# Eucalyptus turning



## Mr. G (Nov 9, 2011)

Is eucalyptus OK to turn. Like for bowls?:glare:


----------



## Horatio (Apr 4, 2012)

http://www.hobbithouseinc.com/personal/woodpics/eucalyptus.htm

Well, Woodcraft sells it for that purpose so I don't see why not.


----------



## Dave Paine (May 30, 2012)

I think most wood species are possible to turn into bowls. The denser species will be harder than the less dense.

I think eucalyptus is somewhat soft. I picked up a board at Woodcraft, seemed relatively light.

A given board may not be amenable for turning, e.g., if spalting caused the wood to be too soft. Some wild grain pieces can be unstable when turned.

So if your boards look to have consistent grain, no voids, or voids are filled with epoxy, you should be able to make a bowl.

You may need to glue several pieces together to get a bowl blank. I do not recall seeing eucalyptus blanks, but I have not searched.

If you want to get higher yield from the boards, you can make the blank from several rings where each ring is made up from 6 or more segments.

Look for OldMacNut posts on this forum for examples.


----------



## jlmarta (Jul 29, 2012)

Dave Paine said:


> I think eucalyptus is somewhat soft. I picked up a board at Woodcraft, seemed relatively light.
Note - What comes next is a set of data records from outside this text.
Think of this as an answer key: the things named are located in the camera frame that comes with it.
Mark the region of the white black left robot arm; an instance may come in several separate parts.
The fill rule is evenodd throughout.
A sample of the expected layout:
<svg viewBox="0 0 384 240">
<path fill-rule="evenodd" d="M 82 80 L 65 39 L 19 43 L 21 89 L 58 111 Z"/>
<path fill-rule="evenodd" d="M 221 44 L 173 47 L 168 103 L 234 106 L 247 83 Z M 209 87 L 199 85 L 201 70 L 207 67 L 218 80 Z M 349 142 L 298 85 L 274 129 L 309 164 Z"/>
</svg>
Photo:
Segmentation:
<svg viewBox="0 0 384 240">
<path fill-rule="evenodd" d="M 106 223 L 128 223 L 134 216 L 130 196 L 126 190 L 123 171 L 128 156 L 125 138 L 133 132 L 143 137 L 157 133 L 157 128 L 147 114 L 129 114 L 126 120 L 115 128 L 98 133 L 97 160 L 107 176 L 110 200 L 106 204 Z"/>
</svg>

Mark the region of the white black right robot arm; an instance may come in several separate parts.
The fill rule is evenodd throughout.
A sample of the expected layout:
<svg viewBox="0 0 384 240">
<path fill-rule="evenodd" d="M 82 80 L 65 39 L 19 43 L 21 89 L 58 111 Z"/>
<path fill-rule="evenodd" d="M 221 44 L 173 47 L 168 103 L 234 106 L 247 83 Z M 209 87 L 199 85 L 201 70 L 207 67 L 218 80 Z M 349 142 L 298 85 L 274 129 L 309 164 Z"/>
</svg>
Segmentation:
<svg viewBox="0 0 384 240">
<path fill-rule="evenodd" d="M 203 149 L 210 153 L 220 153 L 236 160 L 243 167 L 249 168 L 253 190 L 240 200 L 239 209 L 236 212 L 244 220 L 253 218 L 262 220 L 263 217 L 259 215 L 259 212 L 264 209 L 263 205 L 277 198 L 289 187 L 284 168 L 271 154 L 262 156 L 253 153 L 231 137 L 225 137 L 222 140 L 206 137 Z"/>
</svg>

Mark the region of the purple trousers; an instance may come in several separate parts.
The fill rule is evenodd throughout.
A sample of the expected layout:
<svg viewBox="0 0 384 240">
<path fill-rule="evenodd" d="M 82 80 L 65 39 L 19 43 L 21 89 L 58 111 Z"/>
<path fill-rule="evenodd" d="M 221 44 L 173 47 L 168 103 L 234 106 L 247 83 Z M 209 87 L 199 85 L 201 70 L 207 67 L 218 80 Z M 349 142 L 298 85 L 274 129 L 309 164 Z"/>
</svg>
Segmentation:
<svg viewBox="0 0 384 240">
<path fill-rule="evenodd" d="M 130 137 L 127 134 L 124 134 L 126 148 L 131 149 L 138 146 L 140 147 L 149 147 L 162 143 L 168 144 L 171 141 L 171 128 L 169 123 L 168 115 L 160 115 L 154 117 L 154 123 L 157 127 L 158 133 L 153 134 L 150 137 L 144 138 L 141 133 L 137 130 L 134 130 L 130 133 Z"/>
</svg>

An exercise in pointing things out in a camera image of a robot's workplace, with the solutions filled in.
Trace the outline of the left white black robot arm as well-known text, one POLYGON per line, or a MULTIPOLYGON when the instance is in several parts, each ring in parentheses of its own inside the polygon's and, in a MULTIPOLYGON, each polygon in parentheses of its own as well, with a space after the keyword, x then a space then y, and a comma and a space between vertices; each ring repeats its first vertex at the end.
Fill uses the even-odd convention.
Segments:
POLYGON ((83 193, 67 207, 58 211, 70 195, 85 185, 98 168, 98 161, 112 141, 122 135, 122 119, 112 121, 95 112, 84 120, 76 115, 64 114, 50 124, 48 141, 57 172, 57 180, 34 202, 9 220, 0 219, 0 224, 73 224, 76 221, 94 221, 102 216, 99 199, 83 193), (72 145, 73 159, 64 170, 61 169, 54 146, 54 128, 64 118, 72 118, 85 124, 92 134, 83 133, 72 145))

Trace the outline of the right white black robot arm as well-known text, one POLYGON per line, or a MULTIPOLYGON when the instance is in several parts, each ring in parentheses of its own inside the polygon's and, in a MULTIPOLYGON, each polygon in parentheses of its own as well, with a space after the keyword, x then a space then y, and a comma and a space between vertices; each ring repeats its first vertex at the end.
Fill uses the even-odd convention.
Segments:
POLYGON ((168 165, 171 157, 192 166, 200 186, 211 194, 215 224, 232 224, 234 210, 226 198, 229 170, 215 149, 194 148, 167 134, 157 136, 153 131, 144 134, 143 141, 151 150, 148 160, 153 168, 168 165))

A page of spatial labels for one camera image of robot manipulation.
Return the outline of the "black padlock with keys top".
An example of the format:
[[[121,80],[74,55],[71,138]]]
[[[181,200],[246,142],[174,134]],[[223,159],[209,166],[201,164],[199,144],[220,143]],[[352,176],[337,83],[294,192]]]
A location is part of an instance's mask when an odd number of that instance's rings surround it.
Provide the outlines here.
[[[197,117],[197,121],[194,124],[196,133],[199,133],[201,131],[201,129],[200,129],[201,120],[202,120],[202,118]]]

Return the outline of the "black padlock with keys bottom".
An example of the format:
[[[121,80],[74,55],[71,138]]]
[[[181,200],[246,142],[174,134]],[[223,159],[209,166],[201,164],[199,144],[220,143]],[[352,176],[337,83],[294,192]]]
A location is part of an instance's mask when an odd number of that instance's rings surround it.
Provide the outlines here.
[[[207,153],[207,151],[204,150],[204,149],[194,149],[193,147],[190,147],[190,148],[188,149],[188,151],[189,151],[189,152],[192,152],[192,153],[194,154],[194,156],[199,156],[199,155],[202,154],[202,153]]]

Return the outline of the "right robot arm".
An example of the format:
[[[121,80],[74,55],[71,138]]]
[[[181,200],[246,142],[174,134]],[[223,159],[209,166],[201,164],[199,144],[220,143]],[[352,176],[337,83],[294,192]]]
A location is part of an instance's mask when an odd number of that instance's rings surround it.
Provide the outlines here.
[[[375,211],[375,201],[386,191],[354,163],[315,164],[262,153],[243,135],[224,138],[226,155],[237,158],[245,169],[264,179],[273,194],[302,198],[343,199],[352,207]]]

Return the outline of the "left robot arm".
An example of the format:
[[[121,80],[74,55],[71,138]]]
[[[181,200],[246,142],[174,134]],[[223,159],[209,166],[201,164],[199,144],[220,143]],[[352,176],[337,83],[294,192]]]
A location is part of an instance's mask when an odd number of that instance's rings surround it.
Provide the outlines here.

If you think eucalyptus is soft, try splitting a piece for firewood after it's dry. LOL


----------



## Butch Marley (May 2, 2007)

Mr. G,

I live in the central valley of California. Eucalyptus is every where. And very easy to come by. It is best to turn green. And the sooner the better. After it dries it is very hard. If you get a chance get Red Eucalyptus. The grain is fantastic, but it is hard when it dries.
Good luck


----------



## hughie (Mar 22, 2008)

There probably over 300 species of Eucalypts and most are only good for firewood as they split and twist as the dry making them useless for anything. 
If you have access just cut it up and seal the endgrain and see how it goes. If expect a high failure rate you wnt be disappointed. :smile:

Dont be fooled by the lightness if its long dead it will be light and tough.


----------



## Catalina (Jun 11, 2010)

The Ironbark tree is a type of Eucalyptus and it can be found to my knowledge in at least the red, black and gray varieties. I am currently turning chess pieces out of old insultimbers (electric fence posts sold by Gahliger fencing), and this stuff is incredible. From what I could find out they use the red ironbark for this as it is VERY DENSE, rot resistant and has great electrical insultative properties ( poorly absorbs water due to its density, so its a poor conductor of electricity). This stuff has absolutley beautiful grain and will friction polish very well. The sharpness of lathe tools I would be satisfied with when turning seasoned domestic woods like maple, walnut, oak, cherry aren't quite sharp enough. With the chess pieces made from this stuff, I would have prefered all carbide tools but don't have them so i spend the extra time on the regular tool steel to get it beyond normal sharpness. If not, I will/would be using a lot of sandpaper than normal, lol. When down I'll post some pictures!


----------